I am glad to know that TCH is interested in recycling I would like to suggest recycling all the plastic containers from all the products we use at TCH like in the OR it will be nice to recycle all the plastic from the supplies Thank you for your efforts. Alfredo Jaime
I Agree with the others. I would only add that the recycling bins can start at Main but trickle to the other campuses and specialty centers as well.
I agree with others as well. Recycling bins would be so helpful and lets all keep in mind that the little papers from the bracelets given during screening have been seen covering the floors on the shuttles and off the escalators in the legacy tower. Let’s be more mindful of those little details and do our part to help keep our hospital looking as gorgeous as it does. One team One dream!
Another voice here to support reducing the amount of plastic and styrofoam used by staff and patients/visitors! Can we switch to biodegradeable utensils, cups made from recycled paper, reduce the amount of plastic packaging on food items in our cafeterias? Can we please use our reusable cups at the coffee shop again? (I think there is plenty of evidence at this point that covid transmission is not really occurring via inanimate objects, if that’s the worry with reusing cups.) Love the idea of water bottle refilling stations in public areas. We need more recycling bins, in public areas and breakrooms! Separate bins for paper, plastic, and cans at areas with multiple trash cans or one single stream bin next to single trash cans throughout the hospital, and more frequent emptying, so people don’t throw away recycleable items because there’s no room in the the bins. Compost bins for food waste instead of trash would be significant in lowering TCH’s annual carbon footprint, perhaps we can partner with some of the composting companies in town (my household subscribes to a compost service with Happy Earth Compost) to manage our food waste and biodegradeable utensils. If we can’t eliminate it, is there any way to recycle the vast amounts of plastic we use every shift for our patient care? Syringes/flushes, IV tubing, medication packaging, all the single use items in our supply rooms and the ORs? Having LED lights is great but such a tiny single step compared to the vast amount of waste generated by all medical facilities. How about adding some solar panels to our campuses? We can do so much more!

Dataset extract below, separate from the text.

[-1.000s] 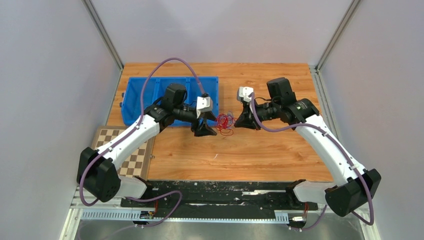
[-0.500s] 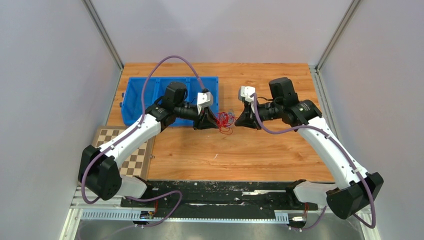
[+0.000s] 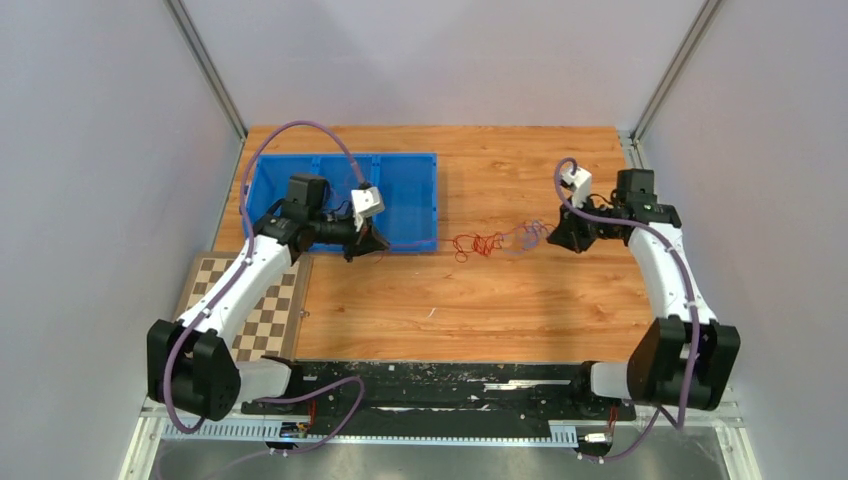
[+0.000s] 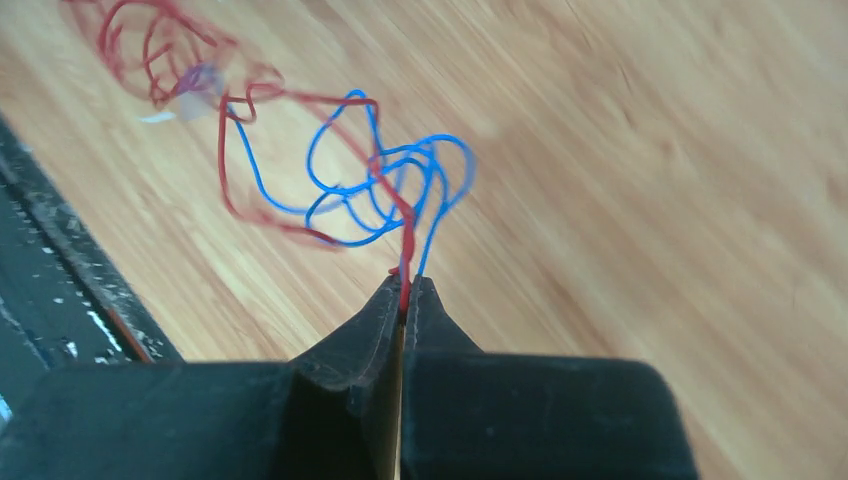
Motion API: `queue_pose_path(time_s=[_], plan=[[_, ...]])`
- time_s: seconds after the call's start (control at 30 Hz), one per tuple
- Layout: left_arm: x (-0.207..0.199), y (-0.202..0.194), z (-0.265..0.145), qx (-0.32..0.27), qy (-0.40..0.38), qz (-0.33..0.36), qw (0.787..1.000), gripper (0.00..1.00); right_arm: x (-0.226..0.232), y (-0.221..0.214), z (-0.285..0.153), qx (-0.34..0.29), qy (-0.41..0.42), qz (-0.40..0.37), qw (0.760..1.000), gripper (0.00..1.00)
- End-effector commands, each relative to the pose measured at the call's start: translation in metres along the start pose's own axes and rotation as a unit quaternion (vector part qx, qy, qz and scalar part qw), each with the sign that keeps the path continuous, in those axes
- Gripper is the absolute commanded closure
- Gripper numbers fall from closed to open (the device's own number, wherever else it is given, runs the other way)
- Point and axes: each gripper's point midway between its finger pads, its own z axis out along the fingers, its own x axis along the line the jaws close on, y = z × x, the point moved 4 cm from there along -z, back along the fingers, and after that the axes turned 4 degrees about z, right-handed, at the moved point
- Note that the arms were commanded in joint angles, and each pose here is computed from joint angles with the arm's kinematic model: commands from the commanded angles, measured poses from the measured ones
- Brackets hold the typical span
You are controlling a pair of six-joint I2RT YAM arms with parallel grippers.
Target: Untangle the cables
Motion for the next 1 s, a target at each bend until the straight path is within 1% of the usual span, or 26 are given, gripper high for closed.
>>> queue_pose_path(time_s=[0.0, 0.07, 0.2, 0.3, 0.5, 0.67, 0.73, 0.97], plan=[[-0.002, -0.043, -0.029, 0.066, 0.028, -0.003, 0.997, 1.00, -0.048, -0.046, -0.018, 0.043, -0.054, 0.039, 0.997, 1.00], [0.002, -0.058, -0.043, 0.087, 0.041, 0.008, 0.995, 1.00, -0.068, -0.065, -0.024, 0.065, -0.078, 0.057, 0.993, 1.00], [0.007, -0.083, -0.068, 0.123, 0.060, -0.003, 0.991, 1.00, -0.102, -0.102, -0.036, 0.114, -0.114, 0.090, 0.983, 1.00], [0.012, -0.097, -0.085, 0.143, 0.080, -0.011, 0.986, 1.00, -0.116, -0.119, -0.038, 0.138, -0.125, 0.107, 0.977, 1.00], [0.012, -0.119, -0.106, 0.186, 0.096, -0.019, 0.978, 1.00, -0.129, -0.128, -0.035, 0.158, -0.135, 0.126, 0.970, 1.00], [0.010, -0.151, -0.136, 0.229, 0.112, -0.013, 0.967, 1.00, -0.143, -0.147, -0.042, 0.184, -0.152, 0.131, 0.962, 1.00], [0.009, -0.158, -0.146, 0.243, 0.117, -0.012, 0.963, 1.00, -0.145, -0.149, -0.042, 0.185, -0.152, 0.134, 0.961, 1.00], [0.011, -0.150, -0.158, 0.253, 0.123, 0.010, 0.959, 1.00, -0.145, -0.150, -0.039, 0.180, -0.151, 0.143, 0.961, 1.00]])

I’m sure it would be a major undertaking, but is it possible to transition TCH to running on renewable energy?
As the technology improves and more EVs and plug in hybrids are becoming affordable to many please consider supporting those of us who are driving those vehicles by installing multiple charging stations in the garages where we park so our commute is even more environmentally friendly. It does not need to be a prime spot as it is in retail parking lots. If I could charge at work I wouldn’t mind where I parked in the garage!

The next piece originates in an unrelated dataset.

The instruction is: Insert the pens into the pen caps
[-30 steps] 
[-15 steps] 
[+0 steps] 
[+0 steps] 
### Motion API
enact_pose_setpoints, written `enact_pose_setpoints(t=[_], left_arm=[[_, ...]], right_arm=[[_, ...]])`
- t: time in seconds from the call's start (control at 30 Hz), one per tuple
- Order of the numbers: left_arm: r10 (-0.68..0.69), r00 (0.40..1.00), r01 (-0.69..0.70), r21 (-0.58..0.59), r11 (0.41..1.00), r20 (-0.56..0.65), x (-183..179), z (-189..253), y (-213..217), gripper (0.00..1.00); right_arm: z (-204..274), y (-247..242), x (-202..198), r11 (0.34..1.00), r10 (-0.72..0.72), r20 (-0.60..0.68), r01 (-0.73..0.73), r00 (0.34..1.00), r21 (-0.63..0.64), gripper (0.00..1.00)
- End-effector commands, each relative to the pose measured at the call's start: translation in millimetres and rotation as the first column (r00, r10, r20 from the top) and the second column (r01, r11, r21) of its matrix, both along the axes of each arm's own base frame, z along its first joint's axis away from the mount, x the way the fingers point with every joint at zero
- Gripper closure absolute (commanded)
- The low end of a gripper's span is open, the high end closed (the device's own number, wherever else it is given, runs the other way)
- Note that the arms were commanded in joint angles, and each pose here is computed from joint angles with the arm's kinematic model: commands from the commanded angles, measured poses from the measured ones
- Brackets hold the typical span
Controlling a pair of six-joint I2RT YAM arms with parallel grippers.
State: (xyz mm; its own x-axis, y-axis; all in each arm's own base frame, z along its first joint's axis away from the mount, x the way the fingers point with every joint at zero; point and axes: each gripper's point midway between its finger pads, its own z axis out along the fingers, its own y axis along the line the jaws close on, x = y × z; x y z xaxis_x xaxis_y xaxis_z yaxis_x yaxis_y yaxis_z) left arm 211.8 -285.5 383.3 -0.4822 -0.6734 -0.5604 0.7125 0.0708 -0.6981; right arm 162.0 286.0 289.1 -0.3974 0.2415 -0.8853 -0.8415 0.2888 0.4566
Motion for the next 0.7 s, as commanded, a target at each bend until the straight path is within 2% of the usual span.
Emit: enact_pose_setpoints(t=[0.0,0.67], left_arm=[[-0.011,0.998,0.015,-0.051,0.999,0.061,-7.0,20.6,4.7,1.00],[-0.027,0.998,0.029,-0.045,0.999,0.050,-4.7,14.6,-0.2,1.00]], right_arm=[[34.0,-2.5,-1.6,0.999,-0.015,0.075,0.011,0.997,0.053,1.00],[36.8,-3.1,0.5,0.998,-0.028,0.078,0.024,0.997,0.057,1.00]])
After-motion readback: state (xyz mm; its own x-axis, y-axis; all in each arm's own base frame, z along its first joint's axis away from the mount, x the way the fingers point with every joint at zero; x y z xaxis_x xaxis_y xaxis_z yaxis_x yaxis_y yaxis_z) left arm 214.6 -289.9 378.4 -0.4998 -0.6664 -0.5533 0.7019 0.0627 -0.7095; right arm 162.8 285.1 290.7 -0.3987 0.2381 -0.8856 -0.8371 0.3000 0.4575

In my life at home we work to reduce the number of single use plastics we buy, we’ve pretty much eliminated ziploc baggies, taking our own shopping bag to the grocery store. We use reusable glassware to store left over food. Reusable towels in the kitchen instead of paper towels and napkins. With our son we use cloth diapers at home and even got daycare on board with it! I would love it if more hospitals were more encouraging and knowledgeable of cloth diapers. They are so fun and cute, and since it’s all I know, it’s not a ton of “extra” work. Feel free to ask me about how awesome cloth diapers are!!!